REPUBLIKA.CO.ID, JAKARTA— Penyelenggaraan ibadah haji menjadi kewenangan Kerajaan Arab Saudi sekalipun diselenggarakan di tengah pandemi.
Pada situasi saat ini negara lain bisa saja memanfaatkan peluang haji di tengah pandemi dengan jumlah kuota terbatas jika Arab Saudi benar membuka haji.
"Namun sampai sekarang pemerintah Kerajaan Arab Saudi belum mengumumkan secara resmi tentang jadi tidaknya penyelenggaraan haji musim 2020 M/ 1441 H," kata Ketua Komnas Haji dan Umrah, Mustolih Siradj, kepada Republika.co.id, Jumat (12/6).
Memang belakangan kemarin beredar kabar bahwa ada pemberitaan dari sebuah media asing yang mengklaim bahwa ibadah haji di Arab Saudi akan tetap digelar meski wabah Covid-19 belum kunjung mereda dengan melakukan pembatasan.
Jika informasi itu benar merupakan kebijakan pihak kerajaan. "Arab Saudi bisa saja menyelenggarakan haji secara terbatas kareha itu kewenangannya," ujarnya.
Mustolih Siradj mengatakan, jika benar kebijakan tersebut diambil, maka tampaknya pemerintah Saudi hendak menyelamatkan prosesi sakral ummat Islam tersebut tetap dijalankan. Akan tetapi tentu saja proses tersebut tidak mudah.
"Karena harus mempertimbangkan keselamatan jamaah dengan memberlakukan protokol kesehatan yang sangat ketat," katanya.
Bagaimana dampaknya terhadap Indonesia? Mustolih menyampaikan, mengingat pemerintah melalui Menteri Agama telah mengeluarkan Keputusan Menteri Agama Nomor 494 Tahun 2020 tentang pembatalan penyelenggaraan ibadah haji, maka demi keselamatan jamaah agar sebaiknya konsisten dengan keputusan yang telah diambil tersebut.

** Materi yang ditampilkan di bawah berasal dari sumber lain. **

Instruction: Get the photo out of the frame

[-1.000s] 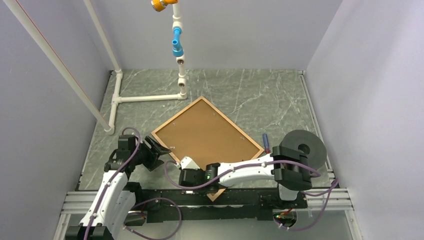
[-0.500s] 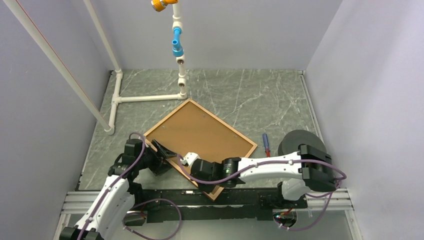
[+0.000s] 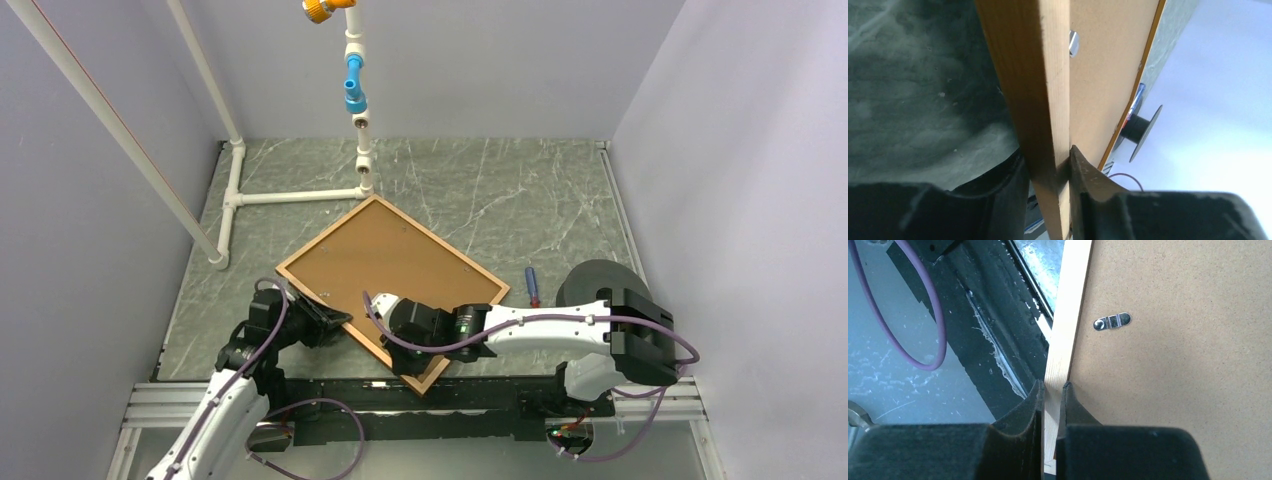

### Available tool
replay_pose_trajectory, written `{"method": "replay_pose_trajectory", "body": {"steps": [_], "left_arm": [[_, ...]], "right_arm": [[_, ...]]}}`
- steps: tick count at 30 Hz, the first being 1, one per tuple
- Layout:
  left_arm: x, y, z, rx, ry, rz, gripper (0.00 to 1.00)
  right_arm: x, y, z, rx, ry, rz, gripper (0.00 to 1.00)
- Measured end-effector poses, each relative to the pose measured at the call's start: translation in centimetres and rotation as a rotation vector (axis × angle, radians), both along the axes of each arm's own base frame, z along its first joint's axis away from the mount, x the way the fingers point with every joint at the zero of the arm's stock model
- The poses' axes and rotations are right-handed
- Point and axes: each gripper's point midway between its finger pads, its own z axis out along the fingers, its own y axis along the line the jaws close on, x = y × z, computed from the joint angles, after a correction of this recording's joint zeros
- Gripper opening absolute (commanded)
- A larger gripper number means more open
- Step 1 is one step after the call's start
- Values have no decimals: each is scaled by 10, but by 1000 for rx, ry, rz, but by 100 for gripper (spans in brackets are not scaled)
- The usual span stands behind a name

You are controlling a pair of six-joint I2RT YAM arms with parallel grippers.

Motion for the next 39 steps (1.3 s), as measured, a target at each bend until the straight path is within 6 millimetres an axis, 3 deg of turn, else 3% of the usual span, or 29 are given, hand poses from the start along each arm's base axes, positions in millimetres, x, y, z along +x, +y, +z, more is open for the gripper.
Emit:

Sebab jika pun dipaksakan maka persiapan yang harus dilakukan akan sangat mepet dan tergesa-gesa, sehingga mempengaruhi kesiapan panitia untuk menyiapkan berbagai pelayanan.
Demikin pula bila pemerintah hanya mengirim jamaah sebagai perwakilan dapat menimbulkan kegaduhan di kalangan jamaah. "Karena pemerintah akan dianggap diskrimanatif padahal masing-masing jamaah memiliki hak yang sama," katanya.